# Choosing a dataset

Projects can be configured to use a DataWars Playgrounds data source automatically. Here's a step by step guide to do so.

In this document

  • How to use Playground Datasets in your projects
  • Examples of projects using datasources

# How to use Playground Datasets in your projects

# 1. Find the data source to use

Data Sources can be either file-based datasets (a CSV, a directory containing image files) or a "device", for example, a MySQL Database.

Let's try to add both.

Go to the Datasets section of Playgrounds and find the datasets you want to add. In this case I'll add:

  • Pagila: a PostgreSQL database containing movie rentals
  • Hollywood Movies Database: a CSV file containing hollywood movies data

What you'll need to do is:

  1. Go to datasets
  2. Find the desired dataset (searching or using the filters on the right)
  3. Hover over the logo and you'll see the ID
  4. Copy the ID of the data source using the button

In this case, here are the IDs:

  • Pagila: 7742f868-902a-4262-bfbe-00497ac27468
  • Hollywood Movies Database: de5011a1-61fb-45f2-b067-bd363ba012d2

# 2. Configure your Project's docker-compose.yml

Now you have to define in your project's docker-compose.yml. There's a new section at the end of the YAML file that is called x-datasources:

# your docker-compose.yml
version: "3.9"
services:
    # list of devices of your project
x-datasources:
    name-of-the-datasource-1:
        id: $ID
    name-of-the-datasource-2:
        id: $ID

You can list as many datasources as you want. If the datasource is a "device" type (like the Postgres Pagila one), it'll be automatically added to your project. But, if your dataset is a "file type" (a CSV, a Directory), you also have to configure it in the service that will have access to those files.

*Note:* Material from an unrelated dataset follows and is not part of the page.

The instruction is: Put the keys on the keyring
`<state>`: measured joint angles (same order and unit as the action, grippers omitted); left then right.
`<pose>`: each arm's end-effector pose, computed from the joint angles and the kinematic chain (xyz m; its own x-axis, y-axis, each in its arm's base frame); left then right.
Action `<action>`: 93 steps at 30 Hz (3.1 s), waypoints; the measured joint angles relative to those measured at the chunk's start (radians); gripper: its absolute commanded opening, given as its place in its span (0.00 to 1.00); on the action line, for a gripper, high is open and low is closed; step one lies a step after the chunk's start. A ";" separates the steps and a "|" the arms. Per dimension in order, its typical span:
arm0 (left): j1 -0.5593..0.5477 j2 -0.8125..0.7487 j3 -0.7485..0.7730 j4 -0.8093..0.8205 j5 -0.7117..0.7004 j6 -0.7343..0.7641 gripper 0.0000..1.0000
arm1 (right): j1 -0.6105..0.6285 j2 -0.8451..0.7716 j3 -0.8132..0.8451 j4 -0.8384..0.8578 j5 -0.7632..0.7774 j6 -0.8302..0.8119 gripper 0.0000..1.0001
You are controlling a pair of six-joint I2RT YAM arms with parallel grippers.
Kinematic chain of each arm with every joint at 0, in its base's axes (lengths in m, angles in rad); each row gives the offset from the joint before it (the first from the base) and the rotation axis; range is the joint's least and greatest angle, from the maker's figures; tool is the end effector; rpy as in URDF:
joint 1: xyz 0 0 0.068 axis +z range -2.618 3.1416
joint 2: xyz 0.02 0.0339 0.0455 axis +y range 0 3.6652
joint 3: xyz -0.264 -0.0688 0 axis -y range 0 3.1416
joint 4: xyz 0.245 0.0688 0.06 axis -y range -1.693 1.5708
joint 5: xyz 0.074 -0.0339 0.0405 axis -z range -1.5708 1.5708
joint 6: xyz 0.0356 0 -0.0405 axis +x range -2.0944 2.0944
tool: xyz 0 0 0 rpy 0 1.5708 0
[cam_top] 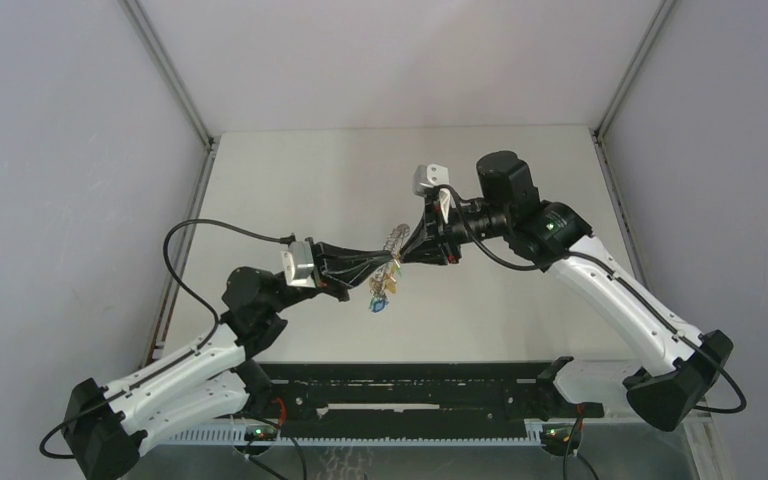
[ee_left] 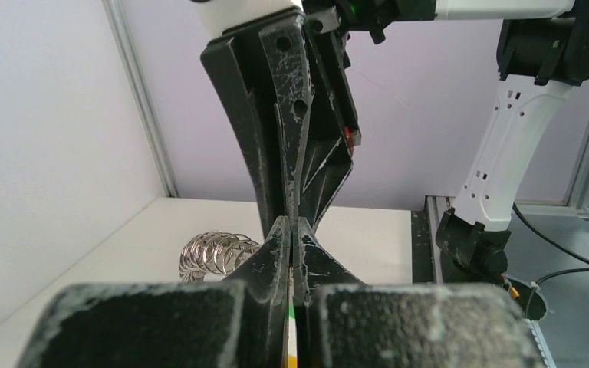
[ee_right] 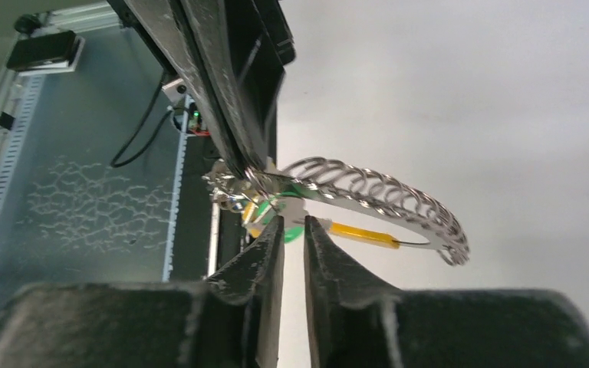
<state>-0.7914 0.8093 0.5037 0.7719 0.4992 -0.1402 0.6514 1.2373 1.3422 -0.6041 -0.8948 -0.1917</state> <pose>0.1169 -0.1425 0.3354 0.1836 -0.3604 -0.9146 0.9602 0.2651 0.0883 0.1863 0.1770 0.4022 -0.1977 -0.3006 -0.9330 -0.9796 0.0255 0.1993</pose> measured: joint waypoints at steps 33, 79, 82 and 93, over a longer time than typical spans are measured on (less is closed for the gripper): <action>0.000 -0.002 0.000 0.110 0.020 -0.048 0.00 | 0.049 -0.057 -0.109 0.301 -0.105 -0.028 0.28; 0.000 0.026 0.079 -0.332 0.153 0.106 0.23 | 0.218 0.202 0.420 -0.657 0.446 -0.405 0.00; 0.000 0.029 0.079 -0.333 0.164 0.106 0.26 | 0.220 0.202 0.420 -0.657 0.450 -0.409 0.00; 0.000 0.073 0.100 -0.325 0.188 0.098 0.28 | 0.241 0.202 0.420 -0.657 0.449 -0.425 0.00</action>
<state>-0.7914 0.8822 0.6033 0.4465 0.6872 -0.0425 0.8921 1.4391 1.7618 -1.2610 -0.4454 -0.6167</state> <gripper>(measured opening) 0.263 0.009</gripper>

Here's a working example with comments:

version: "3.9"
services:
  jupyter:
    build:
      args:
        NB_BASE_IMAGE: datawars/data-analysis-nb7-3.11:v1
      context: notebooks
    image: datawars/lab-9059fbffa-example-datasource-project:v1
    x-config: python-jupyter
    x-datasources:
            - hollywood_data # this project will have access to this datasource
x-datasources:
  pagila:
    id: 7742f868-902a-4262-bfbe-00497ac27468
  hollywood_data:
    id: de5011a1-61fb-45f2-b067-bd363ba012d2

# 3. Finding the data in the lab

If the data source is a "device type", it'll be in the final lab once you import it, easy.

If the data source is of file type, it'll be mounted in the /data directory.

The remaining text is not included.